**Problem description:** All lines from the line containing "(377, 37): 90" up to and including the last line of the listing below should be echoed exactly; no other lines belong in the response.

+===+

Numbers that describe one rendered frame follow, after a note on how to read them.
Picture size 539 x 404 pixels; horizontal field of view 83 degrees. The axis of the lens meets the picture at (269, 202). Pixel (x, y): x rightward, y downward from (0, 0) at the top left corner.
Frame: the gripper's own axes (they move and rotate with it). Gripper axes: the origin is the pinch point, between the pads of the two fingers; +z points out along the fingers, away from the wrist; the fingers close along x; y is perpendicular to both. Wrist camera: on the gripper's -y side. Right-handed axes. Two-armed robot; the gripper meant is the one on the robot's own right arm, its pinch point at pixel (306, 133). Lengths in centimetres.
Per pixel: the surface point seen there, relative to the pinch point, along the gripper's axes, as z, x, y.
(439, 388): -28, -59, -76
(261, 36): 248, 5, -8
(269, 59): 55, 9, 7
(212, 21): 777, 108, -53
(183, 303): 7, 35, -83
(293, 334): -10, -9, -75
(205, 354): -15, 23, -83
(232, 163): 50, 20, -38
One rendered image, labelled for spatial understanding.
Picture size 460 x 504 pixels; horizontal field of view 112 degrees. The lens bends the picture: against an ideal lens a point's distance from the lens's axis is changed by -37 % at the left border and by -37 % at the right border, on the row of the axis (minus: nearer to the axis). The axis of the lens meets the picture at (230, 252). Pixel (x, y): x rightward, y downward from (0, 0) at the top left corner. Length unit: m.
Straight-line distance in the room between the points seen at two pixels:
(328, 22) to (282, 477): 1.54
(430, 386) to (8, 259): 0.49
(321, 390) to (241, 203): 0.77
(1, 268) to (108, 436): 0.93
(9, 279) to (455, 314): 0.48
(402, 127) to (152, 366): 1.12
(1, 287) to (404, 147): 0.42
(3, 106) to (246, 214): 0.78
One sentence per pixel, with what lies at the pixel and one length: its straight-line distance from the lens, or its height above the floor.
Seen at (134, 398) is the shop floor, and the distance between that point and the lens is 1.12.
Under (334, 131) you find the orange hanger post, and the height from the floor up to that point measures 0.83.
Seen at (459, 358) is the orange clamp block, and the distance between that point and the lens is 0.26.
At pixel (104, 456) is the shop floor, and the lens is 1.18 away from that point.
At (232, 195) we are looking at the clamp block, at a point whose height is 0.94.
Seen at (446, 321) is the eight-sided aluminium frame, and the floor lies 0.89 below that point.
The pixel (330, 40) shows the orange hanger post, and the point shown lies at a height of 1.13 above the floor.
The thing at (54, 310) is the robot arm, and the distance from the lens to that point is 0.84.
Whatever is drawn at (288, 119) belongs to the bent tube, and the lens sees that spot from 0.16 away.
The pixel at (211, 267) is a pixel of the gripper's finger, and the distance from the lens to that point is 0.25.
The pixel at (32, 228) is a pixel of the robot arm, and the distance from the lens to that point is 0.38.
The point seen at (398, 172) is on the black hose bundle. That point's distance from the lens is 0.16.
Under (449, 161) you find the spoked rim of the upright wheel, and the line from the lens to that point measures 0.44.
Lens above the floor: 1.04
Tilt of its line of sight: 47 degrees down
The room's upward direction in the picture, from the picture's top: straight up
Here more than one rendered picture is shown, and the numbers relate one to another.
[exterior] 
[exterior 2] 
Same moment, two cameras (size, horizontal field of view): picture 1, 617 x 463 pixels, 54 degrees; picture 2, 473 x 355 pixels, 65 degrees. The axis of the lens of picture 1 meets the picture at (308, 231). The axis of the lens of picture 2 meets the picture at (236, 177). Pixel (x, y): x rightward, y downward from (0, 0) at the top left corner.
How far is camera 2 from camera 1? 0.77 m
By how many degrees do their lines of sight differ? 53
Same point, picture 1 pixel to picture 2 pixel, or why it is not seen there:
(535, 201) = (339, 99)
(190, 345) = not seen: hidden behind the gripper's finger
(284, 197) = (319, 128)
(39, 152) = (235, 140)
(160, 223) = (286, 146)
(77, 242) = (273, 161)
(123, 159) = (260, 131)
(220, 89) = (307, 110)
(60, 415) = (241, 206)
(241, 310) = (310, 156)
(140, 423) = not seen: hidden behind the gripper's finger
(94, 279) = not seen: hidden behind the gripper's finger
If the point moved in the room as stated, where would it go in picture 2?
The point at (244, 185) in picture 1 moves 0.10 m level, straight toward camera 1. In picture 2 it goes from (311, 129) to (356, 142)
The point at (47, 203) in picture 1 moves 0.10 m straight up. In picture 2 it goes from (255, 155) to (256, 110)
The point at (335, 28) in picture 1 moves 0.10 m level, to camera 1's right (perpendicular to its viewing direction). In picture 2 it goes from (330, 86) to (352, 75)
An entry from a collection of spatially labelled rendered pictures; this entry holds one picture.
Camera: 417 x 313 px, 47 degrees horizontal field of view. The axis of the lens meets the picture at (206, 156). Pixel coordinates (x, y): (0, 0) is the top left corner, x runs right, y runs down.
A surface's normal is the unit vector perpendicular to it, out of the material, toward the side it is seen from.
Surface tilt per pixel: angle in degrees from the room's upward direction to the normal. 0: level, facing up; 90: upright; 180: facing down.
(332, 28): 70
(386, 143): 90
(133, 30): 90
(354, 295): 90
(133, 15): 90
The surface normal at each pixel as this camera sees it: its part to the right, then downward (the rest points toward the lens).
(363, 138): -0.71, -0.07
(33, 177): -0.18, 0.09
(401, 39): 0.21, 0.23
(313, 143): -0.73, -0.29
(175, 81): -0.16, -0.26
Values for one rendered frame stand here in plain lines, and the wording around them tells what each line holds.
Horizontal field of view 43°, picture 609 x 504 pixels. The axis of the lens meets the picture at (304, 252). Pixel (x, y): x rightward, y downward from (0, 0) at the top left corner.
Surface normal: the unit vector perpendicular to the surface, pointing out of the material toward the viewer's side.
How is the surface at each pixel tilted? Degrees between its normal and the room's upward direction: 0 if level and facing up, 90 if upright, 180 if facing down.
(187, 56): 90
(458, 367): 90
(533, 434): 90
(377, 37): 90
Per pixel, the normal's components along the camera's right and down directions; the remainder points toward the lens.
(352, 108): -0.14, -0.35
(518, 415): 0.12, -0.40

+===+

**Exercise solution:**
(377, 37): 90
Per pixel, the normal's components along the camera's right and down directions; the remainder points toward the lens.
(352, 108): -0.14, -0.35
(518, 415): 0.12, -0.40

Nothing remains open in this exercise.